FMC Show-Cause to MCX Promoter FT
Lookout notices against Jignesh Shah, Anjani Sinha and NSEL defaulters
Besides Shah, who is the chairman & CEO of FT Group, notices have also been issued to Joseph Massey, MD & CEO of MCX Stock Exchange, and Shreekant Javalgekar, MD & CEO of MCX.
"The show-cause notice has been issued on Friday," said two government officials privy to the development. "Financial Technologies and the three officials have been given two weeks to reply to the notice."
In a potentially significant finding, the officials added, the notice found the board of National Spot Exchange (NSEL) was aware of the happenings that led to the . 5,500-crore payments crisis.
"The board approved the paired contracts in 2009, which were not allowed as they were a financing activity. Bye-laws on warehousing too were not followed. FMC has found there were 2,000 payment defaults in two years through 2012," one of the officials said. 'Board can't Absolve Itself'
Despite the payment defaults on NSEL, "the borrowers were not barred from trading. On the contrary, they were given margin exemption and allowed to do more trading on NSEL, resulting in their outstanding exposure rising from . 2,009 crore in March 2011 to . 6,800 crore by June this year", one of the officials said. While Shah continues to be a director on NSEL, Javalgekar and Massey were past directors on the board. Shah and Javalgekar are also on the MCX board while Massey resigned as a director on September 30.
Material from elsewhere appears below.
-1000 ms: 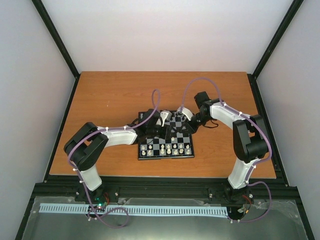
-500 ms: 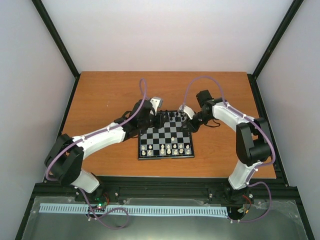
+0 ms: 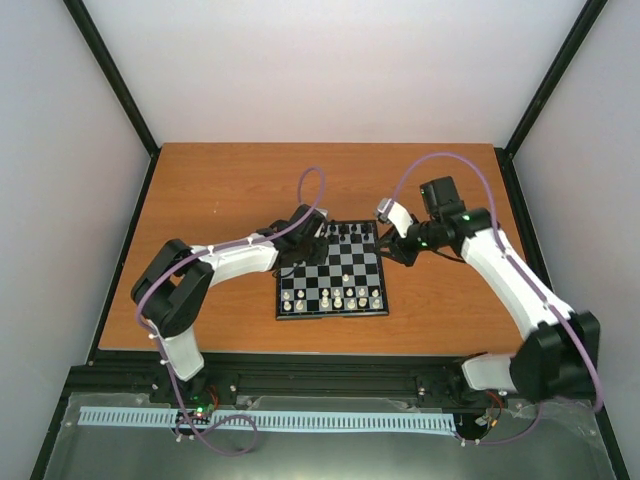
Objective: Set up the chess pieces on the board
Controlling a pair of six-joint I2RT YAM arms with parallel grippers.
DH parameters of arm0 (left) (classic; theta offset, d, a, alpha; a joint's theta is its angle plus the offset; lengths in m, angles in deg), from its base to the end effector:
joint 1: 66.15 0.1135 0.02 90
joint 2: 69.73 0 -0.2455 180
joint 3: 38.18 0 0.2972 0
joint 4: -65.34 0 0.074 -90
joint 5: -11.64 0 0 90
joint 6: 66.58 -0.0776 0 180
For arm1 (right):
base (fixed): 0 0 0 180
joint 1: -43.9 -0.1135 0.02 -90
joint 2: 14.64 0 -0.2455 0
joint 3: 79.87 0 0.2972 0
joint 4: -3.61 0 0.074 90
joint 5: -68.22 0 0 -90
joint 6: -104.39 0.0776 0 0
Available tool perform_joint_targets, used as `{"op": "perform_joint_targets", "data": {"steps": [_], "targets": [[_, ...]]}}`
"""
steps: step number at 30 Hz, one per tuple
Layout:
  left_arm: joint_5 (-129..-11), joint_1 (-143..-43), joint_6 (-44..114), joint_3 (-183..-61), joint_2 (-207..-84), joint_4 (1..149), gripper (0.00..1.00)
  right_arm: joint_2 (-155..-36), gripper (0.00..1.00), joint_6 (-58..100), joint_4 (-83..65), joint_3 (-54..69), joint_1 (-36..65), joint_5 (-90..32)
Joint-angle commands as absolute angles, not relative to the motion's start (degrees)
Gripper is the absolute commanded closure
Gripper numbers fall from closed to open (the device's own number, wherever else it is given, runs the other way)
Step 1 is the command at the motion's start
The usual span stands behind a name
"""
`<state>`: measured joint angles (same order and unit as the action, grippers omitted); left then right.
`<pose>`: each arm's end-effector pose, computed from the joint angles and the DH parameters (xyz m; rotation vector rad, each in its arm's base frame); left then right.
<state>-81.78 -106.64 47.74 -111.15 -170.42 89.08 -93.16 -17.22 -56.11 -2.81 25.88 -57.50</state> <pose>0.3247 -0.2711 0.0980 0.3274 2.4914 -0.4074 0.3039 0.1465 0.2265 -1.2291 2.1682 0.7192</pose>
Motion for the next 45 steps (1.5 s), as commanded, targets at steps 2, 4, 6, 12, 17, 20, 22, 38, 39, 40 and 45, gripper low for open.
{"op": "perform_joint_targets", "data": {"steps": [2, 4, 6, 12, 17, 20, 22, 38, 39, 40, 45], "targets": [[-84.5, -106.3, 48.6, -116.2, -173.8, 89.6, 0.78, -82.5, 0.75, -12.6, -56.9, -7.8, 26.2, -58.2], [-85.2, -106.3, 48.8, -117.3, -175.2, 90.1, 0.78, -79.5, 0.74, -11.4, -55.0, -11.0, 26.1, -59.0], [-85.9, -106.3, 48.9, -118.1, -176.1, 90.7, 0.78, -77.7, 0.74, -11.4, -53.3, -13.3, 26.2, -58.8], [-87.8, -106.3, 48.9, -119.7, -177.6, 91.9, 0.78, -78.0, 0.74, -12.1, -52.8, -14.6, 26.1, -57.8], [-87.9, -106.3, 48.5, -121.2, -179.4, 92.3, 0.79, -78.0, 0.73, -12.5, -52.9, -14.8, 26.2, -58.0], [-88.1, -106.3, 48.5, -122.5, -180.7, 93.1, 0.80, -77.9, 0.73, -12.7, -52.9, -15.0, 26.2, -57.8], [-88.2, -106.3, 48.6, -123.4, -181.4, 93.7, 0.81, -77.7, 0.73, -12.8, -52.9, -15.0, 26.2, -57.7], [-88.1, -106.3, 49.0, -125.3, -183.9, 94.7, 0.82, -78.0, 0.72, -13.3, -53.3, -15.1, 26.2, -57.9], [-88.1, -106.3, 49.0, -125.4, -184.0, 94.8, 0.82, -78.1, 0.72, -13.4, -53.2, -15.2, 26.1, -57.8], [-88.2, -106.3, 49.0, -125.7, -184.2, 94.9, 0.82, -78.1, 0.72, -13.3, -53.3, -15.2, 26.1, -57.9], [-88.3, -106.3, 48.9, -126.5, -185.1, 95.5, 0.82, -78.2, 0.72, -13.4, -53.4, -15.2, 26.2, -57.8]]}}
The show cause notice also says that trading by group company Indian Bullion Market Association on NSEL and MCX was against rules. Further, former MD & CEO of NSEL, Anjani Sinha, was a key management personnel on the exchange and according to Accounting Standard 18, such a person's role is defined and approved by the board. Thus, the board cannot absolve itself of any responsibility for the fiasco, the officials added. Another potentially significant finding, according to them, was that the NSEL board gave corporate guarantees to banks against which some of the defaulting members could borrow.
LOOKOUT NOTICE AGAINST
SHAH, OTHERS
In a related development, the Maharashtra Police unit investigating the NSEL defaults case issued a lookout notice against Jignesh Shah, who will now not be allowed to leave India without permission.
"We have issued such notices against 22-24 persons, including the promoters, office-bearers and certain defaulters on NSEL," said Rajvardhan Sinha, additional police commissioner, Economic Offences
Wing (EOW), Maharashtra Police. "This is a normal legal procedure whereby a criminal case is filed and it is (feared) that a person with financial standing could possibly leave the country to evade the consequences. It is done as a matter of abundant caution."
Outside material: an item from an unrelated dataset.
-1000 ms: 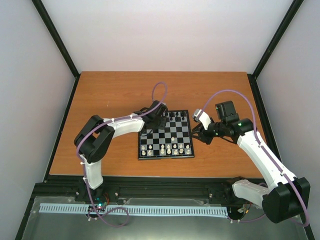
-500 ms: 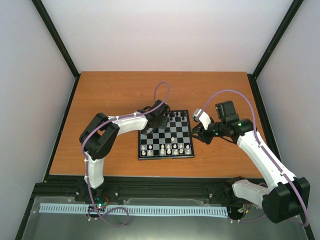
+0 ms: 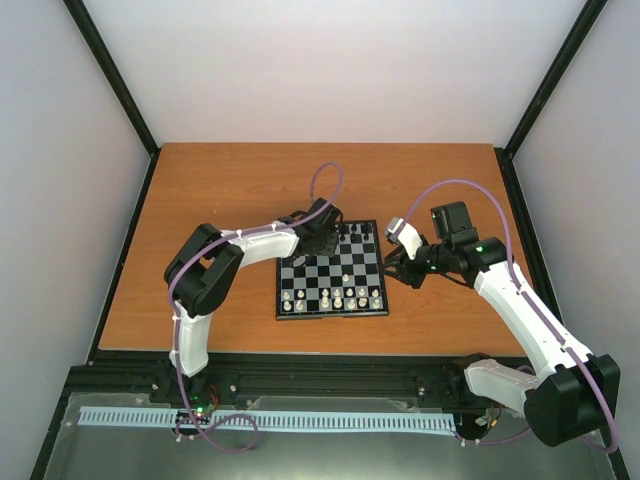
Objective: Set up the chess pieces on the board
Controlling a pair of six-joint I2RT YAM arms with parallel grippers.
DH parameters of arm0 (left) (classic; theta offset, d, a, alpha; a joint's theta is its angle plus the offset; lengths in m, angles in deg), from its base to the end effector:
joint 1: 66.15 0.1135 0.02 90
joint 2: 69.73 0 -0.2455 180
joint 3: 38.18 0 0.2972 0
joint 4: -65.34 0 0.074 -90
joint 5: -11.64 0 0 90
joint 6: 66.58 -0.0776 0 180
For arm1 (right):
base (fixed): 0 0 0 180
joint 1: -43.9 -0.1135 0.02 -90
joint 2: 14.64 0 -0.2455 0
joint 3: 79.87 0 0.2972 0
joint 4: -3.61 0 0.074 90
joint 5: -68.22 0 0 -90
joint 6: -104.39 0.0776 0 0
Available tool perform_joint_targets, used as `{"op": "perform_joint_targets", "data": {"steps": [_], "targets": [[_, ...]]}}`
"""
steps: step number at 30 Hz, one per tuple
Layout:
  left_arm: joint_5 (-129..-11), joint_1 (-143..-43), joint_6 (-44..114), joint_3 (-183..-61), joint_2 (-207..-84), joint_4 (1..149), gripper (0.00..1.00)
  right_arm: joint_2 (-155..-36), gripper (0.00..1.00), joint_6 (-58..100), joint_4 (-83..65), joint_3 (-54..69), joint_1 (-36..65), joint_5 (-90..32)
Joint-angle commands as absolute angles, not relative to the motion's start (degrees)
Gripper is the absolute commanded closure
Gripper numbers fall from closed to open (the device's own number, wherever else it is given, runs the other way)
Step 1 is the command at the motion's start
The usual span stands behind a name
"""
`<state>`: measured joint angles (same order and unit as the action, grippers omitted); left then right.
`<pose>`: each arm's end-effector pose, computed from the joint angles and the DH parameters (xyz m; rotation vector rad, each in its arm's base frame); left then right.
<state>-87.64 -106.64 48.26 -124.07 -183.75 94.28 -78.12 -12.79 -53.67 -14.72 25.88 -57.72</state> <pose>0.3609 -0.2917 0.0712 0.2881 2.5478 -0.2337 0.2567 0.1314 0.2289 -1.1483 2.1298 0.7189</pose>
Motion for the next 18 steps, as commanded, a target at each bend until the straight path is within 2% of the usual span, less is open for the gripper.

The so-called lookout notices have been issued by EOW against Shah, Anjani Sinha, other office-bearers of NSEL and key personnel of some of the biggest defaulters, including Mohan India, NK Proteins and Lotus Refineries.
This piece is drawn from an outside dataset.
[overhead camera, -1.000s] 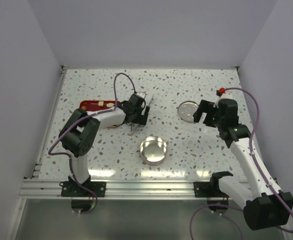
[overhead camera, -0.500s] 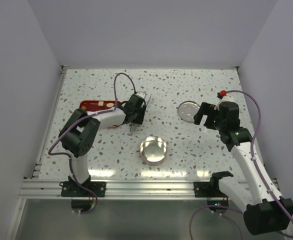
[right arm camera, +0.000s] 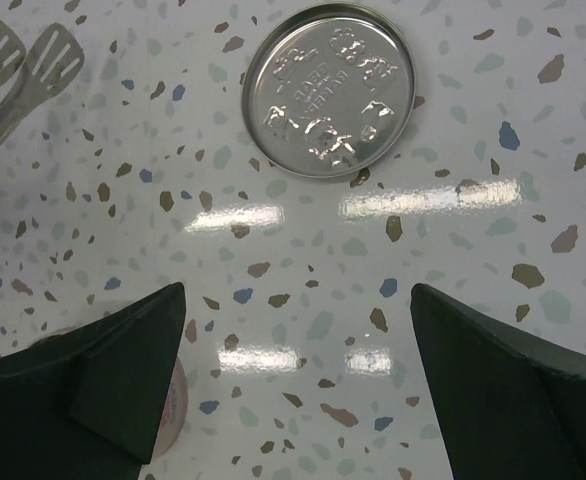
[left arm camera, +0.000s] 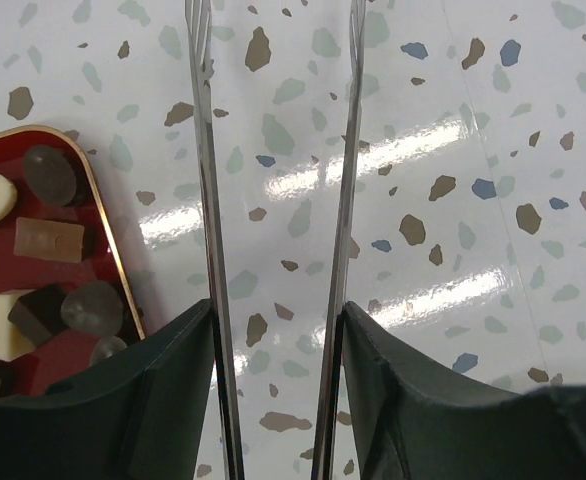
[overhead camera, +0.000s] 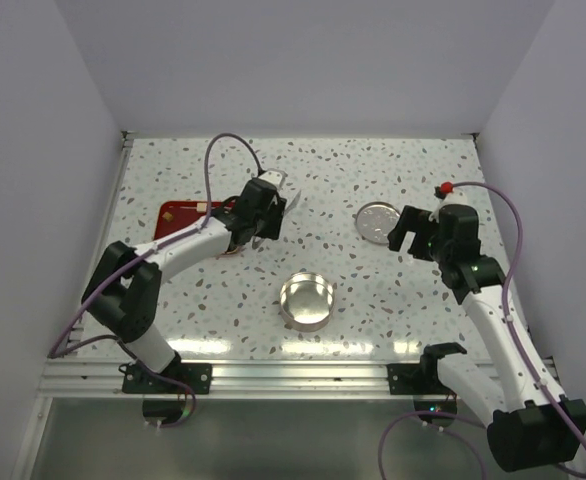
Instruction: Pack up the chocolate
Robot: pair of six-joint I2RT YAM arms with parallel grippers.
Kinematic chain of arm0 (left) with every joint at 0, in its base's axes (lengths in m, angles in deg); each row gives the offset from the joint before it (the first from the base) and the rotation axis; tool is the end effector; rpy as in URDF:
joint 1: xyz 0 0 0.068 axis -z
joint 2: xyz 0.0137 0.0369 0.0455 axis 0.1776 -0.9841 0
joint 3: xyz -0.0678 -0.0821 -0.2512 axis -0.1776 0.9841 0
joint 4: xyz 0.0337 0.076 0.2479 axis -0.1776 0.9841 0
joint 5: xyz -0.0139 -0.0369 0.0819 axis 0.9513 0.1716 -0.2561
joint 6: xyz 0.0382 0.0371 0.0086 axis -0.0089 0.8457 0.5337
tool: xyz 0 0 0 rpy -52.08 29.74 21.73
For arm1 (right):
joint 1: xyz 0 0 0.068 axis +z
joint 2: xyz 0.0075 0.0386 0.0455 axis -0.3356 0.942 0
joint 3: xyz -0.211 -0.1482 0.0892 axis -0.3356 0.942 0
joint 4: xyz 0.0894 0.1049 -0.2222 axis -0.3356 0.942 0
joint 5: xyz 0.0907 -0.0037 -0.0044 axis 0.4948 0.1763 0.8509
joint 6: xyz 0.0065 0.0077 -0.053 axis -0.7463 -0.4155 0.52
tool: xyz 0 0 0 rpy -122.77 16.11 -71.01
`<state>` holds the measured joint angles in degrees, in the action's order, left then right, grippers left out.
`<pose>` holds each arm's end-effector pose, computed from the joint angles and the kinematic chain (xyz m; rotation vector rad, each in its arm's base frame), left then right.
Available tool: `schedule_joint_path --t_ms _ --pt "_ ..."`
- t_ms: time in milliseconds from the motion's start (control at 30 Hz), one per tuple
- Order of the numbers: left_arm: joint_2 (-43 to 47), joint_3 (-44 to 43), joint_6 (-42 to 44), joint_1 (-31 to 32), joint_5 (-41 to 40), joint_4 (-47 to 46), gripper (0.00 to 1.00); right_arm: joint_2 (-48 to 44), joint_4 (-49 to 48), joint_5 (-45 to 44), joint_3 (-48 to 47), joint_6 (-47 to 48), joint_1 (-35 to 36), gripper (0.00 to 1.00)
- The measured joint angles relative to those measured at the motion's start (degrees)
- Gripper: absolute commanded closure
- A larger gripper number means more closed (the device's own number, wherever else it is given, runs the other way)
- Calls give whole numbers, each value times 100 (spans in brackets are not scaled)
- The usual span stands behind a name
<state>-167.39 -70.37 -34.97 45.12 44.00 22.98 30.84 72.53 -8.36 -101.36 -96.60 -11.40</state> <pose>0.3014 -0.2006 0.2231 0.2645 2.3232 -0.1924 0.1909 0.0274 0.2951 0.2367 2.1596 0.2843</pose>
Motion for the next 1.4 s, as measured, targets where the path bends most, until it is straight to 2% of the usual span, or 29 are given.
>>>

The lookout notices have been sent to all immigration check posts in the country.
NSEL and its promoter Financial Technologies are among entities facing police investigation following a complaint filed by an investor with EOW. Around two dozen members have defaulted on payments amounting to Rs 5,500 crore to more than 13,000 investors.
The money was borrowed on NSEL through paired contracts. First, an investor bought commodities from a borrower on the second day of placing a trade. In the second part, the investor undertook to sell the commodity back to the borrower after 25-36 days. In the bargain, the investor earned an annualised return of more than 13%. The crisis erupted when it was found that most exchange-accredited warehouses had inadequate or non-existent stocks against which borrowers had raised funds.
Apart from EOW, other agencies examining the matter include FMC, the ministry of corporate affairs and the income-tax department.